== Assigned task ==
Whenever a line in the records below contains "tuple", pick it out.

== Supplied entries ==
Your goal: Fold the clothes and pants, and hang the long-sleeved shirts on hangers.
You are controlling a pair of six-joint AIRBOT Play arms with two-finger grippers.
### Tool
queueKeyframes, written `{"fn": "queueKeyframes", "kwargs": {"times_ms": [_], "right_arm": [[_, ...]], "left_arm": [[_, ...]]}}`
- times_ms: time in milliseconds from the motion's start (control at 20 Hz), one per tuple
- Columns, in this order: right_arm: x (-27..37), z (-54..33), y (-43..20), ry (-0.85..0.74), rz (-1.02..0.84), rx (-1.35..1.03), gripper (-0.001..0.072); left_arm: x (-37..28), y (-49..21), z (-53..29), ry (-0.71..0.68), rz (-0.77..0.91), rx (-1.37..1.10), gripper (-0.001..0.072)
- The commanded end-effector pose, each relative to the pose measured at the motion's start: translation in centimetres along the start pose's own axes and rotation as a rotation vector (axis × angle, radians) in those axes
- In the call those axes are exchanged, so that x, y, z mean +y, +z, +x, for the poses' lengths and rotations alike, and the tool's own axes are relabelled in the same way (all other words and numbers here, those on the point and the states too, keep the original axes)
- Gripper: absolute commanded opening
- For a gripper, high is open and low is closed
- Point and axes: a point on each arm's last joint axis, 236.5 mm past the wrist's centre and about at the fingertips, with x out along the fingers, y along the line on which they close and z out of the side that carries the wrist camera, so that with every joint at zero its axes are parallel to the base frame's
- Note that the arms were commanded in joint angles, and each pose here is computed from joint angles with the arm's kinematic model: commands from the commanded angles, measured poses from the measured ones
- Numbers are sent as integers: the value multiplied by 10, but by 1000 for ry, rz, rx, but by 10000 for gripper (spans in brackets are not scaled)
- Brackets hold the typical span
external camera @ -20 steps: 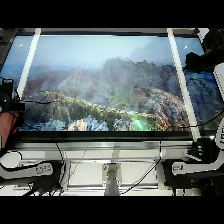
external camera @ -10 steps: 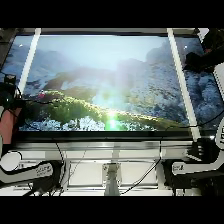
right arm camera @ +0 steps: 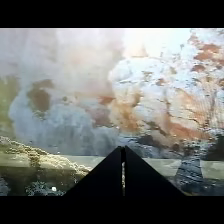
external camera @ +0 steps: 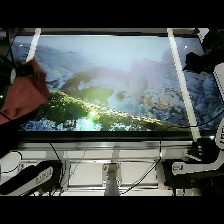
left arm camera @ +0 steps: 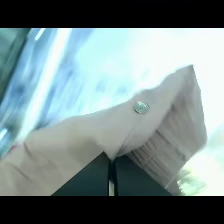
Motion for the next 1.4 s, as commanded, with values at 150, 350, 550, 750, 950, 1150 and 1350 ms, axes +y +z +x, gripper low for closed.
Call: {"fn": "queueKeyframes", "kwargs": {"times_ms": [150,350,550,750,950,1150,1350], "right_arm": [[3,1,-1,10,0,3,19],[9,-14,21,20,-9,-87,17],[23,-43,49,42,-37,-215,25],[28,-50,59,54,-39,-258,447],[39,-51,62,101,-39,-272,433],[44,-45,53,130,-36,-232,17],[76,3,4,350,-28,-24,15]], "left_arm": [[-138,76,-98,-330,68,-232,10],[-242,16,-107,-522,209,-60,10],[-361,-80,-136,-806,366,186,12],[-383,-142,-139,-749,593,289,572],[-319,-124,-115,-435,845,226,566],[-281,-109,-98,-326,829,248,12],[-281,-117,-76,-446,605,295,11]]}}
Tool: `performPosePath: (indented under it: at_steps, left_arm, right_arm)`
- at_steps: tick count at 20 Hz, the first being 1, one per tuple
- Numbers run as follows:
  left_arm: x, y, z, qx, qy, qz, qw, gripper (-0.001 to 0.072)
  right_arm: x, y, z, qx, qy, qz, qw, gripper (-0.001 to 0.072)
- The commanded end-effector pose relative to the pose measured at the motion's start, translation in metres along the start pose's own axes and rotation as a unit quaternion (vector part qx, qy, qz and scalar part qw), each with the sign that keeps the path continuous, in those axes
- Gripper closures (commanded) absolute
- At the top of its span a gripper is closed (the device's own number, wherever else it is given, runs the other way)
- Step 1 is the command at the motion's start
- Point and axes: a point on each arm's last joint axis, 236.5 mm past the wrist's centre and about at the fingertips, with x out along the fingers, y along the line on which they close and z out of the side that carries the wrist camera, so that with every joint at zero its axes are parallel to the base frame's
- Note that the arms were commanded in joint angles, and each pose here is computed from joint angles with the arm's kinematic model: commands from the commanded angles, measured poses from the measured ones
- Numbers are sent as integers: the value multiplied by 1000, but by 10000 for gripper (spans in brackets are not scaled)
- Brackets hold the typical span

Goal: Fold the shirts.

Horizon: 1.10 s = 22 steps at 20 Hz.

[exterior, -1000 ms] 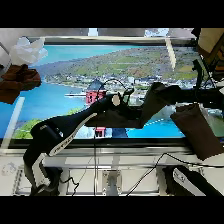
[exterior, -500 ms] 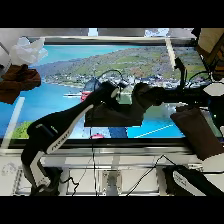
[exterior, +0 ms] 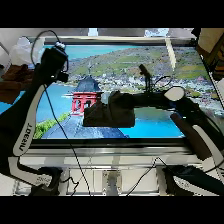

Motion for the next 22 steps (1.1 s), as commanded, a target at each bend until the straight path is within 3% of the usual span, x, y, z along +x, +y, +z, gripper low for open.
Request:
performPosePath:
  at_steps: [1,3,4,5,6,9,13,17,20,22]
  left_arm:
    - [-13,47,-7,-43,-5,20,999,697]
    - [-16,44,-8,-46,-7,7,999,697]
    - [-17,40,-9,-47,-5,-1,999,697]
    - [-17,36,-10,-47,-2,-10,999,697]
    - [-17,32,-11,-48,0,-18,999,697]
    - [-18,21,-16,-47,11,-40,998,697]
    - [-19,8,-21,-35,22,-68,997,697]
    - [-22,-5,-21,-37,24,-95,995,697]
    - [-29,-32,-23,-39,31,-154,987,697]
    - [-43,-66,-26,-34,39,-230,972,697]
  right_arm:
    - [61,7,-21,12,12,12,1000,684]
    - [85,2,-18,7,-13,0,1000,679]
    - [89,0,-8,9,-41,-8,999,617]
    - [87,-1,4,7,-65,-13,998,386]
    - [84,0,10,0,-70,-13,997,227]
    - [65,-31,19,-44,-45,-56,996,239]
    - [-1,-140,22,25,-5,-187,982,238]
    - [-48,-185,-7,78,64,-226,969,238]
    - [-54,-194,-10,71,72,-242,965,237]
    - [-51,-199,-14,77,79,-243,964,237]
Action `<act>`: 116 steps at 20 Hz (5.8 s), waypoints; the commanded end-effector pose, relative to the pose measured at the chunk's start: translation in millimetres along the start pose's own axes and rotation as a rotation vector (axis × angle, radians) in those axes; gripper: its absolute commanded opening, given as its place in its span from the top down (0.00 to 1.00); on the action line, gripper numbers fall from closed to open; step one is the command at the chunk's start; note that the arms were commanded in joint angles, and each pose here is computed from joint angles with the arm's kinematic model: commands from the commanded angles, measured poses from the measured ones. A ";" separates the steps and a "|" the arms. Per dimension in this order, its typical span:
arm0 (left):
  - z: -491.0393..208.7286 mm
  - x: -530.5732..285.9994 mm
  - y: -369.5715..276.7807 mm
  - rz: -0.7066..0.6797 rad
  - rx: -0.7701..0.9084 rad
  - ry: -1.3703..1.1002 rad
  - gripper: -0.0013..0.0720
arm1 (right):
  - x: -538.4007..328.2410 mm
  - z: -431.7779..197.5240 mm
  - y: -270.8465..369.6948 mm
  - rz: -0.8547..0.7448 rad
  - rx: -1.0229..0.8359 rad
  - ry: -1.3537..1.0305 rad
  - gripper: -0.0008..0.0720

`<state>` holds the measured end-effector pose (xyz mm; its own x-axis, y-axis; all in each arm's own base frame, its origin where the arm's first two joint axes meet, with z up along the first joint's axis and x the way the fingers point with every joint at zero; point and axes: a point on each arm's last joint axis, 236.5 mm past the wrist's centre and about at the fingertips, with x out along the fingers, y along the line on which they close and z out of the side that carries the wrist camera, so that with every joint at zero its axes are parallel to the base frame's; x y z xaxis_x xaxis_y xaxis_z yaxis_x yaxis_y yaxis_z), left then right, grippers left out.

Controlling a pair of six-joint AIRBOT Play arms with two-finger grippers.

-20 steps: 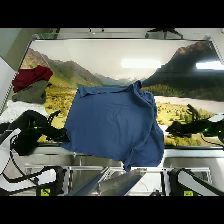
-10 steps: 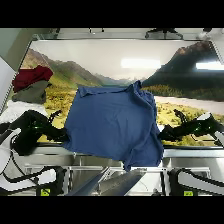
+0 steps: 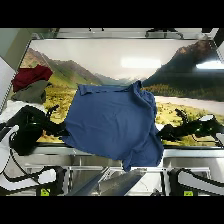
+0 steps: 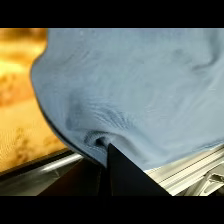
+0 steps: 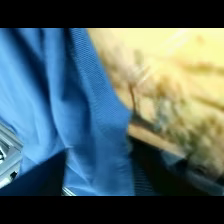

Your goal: Fold the shirts.

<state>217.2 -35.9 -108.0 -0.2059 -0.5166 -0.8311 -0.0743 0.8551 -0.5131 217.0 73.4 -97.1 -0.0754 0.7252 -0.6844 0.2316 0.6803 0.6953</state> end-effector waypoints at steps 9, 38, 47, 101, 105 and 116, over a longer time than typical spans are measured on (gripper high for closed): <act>5.5 -1.4 -5.2 -0.021 0.011 -0.022 0.97 | 24.7 -44.2 -7.2 -0.063 0.048 0.142 0.69; 28.0 -329.7 -270.2 -0.199 0.715 -0.976 0.97 | -318.0 46.0 318.2 -0.180 -0.911 -0.921 0.96; 241.8 -129.6 -168.0 -0.109 0.469 -0.566 0.97 | -166.0 242.7 121.9 -0.189 -0.478 -0.670 0.96; 61.4 40.0 -95.7 -0.179 0.129 0.071 0.44 | -178.7 106.2 -68.3 -0.192 0.139 -0.495 0.64; 71.3 30.3 -102.9 -0.187 0.158 0.047 0.96 | -136.0 72.1 -71.9 -0.156 0.228 -0.439 0.64; 61.5 30.6 -94.9 -0.156 0.170 0.091 0.97 | -19.8 26.9 -64.5 -0.061 0.276 -0.252 0.54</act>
<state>286.7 -140.7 -93.4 -0.2645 -0.6506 -0.7119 0.0480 0.7284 -0.6835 236.4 -2.7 -119.5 0.1769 0.6121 -0.7708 0.5325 0.5991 0.5980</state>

== Solved exercise ==
- times_ms: time in milliseconds from the motion's start (control at 20 Hz), one per tuple
- at_steps: tick count at 20 Hz, the first being 1, one per tuple

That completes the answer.